## Your task:
Check which lines in the records hold "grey" and report how many there are, with no other text.

(Excerpted records begins)

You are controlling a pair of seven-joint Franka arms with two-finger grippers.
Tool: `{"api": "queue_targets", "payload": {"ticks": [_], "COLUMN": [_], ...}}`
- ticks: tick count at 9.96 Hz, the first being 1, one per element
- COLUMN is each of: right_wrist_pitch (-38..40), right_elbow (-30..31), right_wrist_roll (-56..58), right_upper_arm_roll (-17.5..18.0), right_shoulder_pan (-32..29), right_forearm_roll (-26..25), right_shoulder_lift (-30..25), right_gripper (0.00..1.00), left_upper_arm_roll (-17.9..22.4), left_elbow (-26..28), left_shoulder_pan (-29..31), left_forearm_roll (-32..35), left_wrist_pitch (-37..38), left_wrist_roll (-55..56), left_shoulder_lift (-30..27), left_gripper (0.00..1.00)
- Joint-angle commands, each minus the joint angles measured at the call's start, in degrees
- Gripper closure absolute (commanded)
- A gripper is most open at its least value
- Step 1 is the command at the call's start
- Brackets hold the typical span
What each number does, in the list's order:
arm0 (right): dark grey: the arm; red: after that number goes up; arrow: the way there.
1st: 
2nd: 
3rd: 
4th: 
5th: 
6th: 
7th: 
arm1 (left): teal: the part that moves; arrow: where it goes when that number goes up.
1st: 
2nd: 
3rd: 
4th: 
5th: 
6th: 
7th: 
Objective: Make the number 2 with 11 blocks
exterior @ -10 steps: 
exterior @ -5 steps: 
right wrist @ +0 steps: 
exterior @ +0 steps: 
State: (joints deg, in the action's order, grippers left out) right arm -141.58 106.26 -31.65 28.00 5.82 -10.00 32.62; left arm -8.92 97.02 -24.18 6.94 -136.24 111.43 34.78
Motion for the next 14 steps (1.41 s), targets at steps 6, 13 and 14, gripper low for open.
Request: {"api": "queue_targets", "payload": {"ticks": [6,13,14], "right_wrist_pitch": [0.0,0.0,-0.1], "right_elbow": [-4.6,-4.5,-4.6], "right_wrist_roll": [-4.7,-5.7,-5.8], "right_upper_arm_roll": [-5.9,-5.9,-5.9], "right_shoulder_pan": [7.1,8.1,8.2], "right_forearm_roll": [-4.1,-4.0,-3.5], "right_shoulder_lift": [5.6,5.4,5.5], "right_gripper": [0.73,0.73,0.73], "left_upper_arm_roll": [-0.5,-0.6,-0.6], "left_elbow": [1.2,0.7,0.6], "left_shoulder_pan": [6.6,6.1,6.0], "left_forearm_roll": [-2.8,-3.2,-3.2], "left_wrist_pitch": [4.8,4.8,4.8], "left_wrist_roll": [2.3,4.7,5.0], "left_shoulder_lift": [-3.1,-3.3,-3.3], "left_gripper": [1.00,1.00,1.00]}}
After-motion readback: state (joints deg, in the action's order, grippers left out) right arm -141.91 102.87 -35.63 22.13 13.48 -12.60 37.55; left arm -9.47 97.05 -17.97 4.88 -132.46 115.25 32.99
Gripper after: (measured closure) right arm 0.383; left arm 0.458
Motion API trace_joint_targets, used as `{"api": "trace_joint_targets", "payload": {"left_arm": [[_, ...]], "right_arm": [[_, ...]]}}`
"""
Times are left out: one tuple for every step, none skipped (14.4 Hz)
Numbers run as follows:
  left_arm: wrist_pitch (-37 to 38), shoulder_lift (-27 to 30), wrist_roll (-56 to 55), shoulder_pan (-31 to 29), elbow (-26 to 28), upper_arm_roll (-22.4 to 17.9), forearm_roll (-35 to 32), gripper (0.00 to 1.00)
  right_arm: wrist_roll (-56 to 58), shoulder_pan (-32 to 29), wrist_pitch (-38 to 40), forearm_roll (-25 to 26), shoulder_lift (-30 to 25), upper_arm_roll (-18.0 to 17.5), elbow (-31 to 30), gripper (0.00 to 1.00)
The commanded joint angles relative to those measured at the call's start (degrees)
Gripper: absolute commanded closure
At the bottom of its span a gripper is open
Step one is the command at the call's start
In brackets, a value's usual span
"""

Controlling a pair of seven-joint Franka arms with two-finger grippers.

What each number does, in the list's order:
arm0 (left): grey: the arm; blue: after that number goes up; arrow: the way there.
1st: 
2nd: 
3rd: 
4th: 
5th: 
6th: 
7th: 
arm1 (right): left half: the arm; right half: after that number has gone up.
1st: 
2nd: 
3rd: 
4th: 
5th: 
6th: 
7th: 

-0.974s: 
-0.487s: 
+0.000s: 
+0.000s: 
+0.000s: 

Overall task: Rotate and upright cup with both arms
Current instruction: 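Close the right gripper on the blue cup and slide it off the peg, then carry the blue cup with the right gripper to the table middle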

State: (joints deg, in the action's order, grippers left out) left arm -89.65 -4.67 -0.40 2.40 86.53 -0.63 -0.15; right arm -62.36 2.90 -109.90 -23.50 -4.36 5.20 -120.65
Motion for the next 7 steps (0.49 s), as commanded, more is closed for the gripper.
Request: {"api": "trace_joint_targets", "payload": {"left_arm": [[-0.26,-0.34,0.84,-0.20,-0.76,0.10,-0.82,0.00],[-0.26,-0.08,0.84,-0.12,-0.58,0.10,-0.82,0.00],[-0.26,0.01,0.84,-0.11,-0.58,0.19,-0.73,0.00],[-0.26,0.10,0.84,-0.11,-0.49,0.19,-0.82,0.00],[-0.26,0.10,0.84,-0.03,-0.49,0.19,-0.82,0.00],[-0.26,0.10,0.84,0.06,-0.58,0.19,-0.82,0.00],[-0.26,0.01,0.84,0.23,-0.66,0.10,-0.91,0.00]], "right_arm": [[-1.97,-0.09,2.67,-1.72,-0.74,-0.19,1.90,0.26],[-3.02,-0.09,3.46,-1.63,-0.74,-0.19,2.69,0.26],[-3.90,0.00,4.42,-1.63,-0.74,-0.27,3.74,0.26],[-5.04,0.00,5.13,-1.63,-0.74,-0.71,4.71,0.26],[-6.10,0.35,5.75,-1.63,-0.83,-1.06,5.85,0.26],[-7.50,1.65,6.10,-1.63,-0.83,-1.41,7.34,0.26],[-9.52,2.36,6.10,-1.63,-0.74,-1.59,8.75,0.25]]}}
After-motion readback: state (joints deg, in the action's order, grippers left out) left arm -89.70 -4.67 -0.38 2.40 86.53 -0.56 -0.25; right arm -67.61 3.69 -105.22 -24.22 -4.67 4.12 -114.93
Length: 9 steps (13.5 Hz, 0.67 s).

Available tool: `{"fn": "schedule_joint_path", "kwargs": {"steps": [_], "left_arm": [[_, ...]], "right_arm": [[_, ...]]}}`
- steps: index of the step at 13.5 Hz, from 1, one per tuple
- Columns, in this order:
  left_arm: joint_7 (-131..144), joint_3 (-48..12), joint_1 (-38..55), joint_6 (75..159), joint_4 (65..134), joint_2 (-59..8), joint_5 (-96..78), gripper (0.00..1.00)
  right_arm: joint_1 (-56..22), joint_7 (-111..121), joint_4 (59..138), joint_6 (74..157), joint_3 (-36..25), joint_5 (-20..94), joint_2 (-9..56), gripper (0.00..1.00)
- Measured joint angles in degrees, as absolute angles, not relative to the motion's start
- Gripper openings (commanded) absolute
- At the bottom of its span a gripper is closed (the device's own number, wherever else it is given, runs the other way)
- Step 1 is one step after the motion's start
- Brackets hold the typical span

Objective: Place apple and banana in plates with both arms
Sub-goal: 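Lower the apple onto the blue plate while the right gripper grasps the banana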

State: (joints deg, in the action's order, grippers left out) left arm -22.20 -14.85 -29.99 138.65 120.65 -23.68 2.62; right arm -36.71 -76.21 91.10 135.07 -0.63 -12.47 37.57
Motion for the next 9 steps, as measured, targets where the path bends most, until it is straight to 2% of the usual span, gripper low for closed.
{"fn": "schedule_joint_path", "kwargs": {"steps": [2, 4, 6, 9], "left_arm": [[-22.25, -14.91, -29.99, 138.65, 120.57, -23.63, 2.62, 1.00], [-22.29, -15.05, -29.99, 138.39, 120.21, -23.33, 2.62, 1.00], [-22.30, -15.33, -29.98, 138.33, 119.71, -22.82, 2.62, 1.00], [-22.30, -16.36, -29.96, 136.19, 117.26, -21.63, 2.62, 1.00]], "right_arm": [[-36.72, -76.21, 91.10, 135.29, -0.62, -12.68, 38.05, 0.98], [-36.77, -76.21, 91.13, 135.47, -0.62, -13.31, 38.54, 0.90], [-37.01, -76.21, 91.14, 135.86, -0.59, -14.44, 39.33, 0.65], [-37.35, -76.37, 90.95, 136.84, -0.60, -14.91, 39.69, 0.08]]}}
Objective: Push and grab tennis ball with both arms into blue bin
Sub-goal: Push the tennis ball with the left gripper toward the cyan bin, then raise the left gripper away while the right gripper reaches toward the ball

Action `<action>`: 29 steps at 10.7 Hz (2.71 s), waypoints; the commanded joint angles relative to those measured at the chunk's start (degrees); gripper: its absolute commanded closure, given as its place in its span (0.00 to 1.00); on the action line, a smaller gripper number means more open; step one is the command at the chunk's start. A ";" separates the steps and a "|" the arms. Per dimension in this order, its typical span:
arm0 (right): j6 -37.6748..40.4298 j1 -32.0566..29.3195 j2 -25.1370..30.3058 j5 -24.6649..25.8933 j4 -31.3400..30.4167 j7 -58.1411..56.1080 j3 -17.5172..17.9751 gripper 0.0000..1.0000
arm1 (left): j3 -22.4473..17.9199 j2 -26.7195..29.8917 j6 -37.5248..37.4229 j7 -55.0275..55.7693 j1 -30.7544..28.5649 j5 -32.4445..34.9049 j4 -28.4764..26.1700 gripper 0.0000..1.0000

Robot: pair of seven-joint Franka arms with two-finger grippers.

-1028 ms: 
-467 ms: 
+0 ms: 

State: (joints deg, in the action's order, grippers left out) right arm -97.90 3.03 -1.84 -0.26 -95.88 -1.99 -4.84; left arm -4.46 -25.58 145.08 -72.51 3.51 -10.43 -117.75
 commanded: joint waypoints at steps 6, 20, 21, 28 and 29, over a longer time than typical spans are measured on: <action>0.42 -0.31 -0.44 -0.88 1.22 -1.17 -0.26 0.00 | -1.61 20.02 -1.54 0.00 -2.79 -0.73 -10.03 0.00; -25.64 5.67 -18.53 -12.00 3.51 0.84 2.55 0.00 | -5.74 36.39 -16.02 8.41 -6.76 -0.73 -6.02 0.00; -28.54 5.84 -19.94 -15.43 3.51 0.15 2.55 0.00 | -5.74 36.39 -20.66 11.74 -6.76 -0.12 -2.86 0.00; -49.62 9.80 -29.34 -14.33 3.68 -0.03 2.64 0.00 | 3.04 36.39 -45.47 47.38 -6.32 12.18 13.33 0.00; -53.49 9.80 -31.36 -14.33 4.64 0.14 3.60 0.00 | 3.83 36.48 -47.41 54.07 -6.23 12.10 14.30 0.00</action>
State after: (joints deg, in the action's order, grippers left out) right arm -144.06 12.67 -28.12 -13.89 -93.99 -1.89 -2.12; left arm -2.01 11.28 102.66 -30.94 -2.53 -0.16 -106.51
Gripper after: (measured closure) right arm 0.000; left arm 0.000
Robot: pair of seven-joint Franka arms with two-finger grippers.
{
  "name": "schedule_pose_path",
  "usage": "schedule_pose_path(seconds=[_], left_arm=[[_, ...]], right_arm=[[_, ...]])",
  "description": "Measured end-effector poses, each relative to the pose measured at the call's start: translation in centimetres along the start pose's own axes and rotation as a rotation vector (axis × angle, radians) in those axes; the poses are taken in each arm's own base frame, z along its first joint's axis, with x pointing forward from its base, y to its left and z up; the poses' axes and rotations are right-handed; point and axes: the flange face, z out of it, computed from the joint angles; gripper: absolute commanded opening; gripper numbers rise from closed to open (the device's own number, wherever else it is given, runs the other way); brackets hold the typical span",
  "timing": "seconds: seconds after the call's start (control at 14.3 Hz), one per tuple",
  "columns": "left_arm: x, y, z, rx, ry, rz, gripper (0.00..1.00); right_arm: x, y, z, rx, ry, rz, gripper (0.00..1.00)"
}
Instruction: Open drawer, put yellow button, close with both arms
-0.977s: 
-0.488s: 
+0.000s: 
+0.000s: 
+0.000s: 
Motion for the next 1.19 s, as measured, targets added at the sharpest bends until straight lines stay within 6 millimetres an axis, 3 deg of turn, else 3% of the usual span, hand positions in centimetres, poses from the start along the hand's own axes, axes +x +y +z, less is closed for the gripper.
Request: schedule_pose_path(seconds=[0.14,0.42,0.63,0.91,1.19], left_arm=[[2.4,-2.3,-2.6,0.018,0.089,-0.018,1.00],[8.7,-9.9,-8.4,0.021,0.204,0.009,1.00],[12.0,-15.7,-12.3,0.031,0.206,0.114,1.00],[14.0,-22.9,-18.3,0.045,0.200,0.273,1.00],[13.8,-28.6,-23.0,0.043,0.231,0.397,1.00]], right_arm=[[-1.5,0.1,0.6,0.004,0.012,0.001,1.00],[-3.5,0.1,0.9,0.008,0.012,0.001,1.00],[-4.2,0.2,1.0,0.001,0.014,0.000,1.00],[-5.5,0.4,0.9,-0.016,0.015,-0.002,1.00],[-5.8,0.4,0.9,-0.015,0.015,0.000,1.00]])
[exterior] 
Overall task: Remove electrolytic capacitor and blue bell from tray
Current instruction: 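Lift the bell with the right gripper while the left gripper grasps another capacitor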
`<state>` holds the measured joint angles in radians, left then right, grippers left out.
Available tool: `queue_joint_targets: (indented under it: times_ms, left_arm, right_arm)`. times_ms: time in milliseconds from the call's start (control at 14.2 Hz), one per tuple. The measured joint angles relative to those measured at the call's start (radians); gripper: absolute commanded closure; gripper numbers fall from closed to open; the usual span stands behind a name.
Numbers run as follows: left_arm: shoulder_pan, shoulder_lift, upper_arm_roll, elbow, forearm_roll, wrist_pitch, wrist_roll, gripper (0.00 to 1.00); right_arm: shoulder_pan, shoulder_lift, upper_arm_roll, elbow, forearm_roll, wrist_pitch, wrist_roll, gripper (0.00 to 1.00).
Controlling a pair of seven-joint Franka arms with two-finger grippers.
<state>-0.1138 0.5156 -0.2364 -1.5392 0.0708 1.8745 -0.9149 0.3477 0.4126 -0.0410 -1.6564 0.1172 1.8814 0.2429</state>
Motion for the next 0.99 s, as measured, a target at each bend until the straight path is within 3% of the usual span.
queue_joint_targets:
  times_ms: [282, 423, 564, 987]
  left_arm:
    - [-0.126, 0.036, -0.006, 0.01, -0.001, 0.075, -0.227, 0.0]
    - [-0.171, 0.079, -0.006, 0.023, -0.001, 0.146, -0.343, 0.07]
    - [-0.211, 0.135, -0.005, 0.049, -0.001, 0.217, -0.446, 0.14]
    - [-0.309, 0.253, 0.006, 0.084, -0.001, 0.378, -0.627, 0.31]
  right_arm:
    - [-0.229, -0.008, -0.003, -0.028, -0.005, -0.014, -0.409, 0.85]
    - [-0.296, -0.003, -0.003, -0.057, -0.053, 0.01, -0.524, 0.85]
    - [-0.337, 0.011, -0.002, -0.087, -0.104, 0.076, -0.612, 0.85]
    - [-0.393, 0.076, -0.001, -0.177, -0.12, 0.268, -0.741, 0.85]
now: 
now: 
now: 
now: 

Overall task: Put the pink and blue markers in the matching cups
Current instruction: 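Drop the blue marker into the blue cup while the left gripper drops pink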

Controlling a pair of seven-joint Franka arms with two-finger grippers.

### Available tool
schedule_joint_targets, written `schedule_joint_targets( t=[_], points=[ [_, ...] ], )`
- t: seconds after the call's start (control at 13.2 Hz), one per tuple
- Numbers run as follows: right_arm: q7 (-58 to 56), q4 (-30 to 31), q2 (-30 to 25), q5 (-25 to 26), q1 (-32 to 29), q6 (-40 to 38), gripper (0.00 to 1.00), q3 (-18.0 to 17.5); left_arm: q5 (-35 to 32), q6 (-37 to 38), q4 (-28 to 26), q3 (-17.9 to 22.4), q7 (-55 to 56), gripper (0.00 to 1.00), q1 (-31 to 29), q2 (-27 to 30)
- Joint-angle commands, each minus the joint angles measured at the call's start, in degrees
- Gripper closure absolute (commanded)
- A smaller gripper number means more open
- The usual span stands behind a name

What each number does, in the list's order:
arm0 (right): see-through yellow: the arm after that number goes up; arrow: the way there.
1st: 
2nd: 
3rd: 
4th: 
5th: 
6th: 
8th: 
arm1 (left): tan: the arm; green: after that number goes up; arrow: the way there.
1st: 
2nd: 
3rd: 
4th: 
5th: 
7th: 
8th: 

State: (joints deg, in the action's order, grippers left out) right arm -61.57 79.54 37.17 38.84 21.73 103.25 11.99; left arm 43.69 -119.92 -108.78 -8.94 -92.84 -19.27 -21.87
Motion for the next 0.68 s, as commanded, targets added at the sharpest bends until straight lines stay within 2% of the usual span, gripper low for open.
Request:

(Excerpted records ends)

## The answer:
2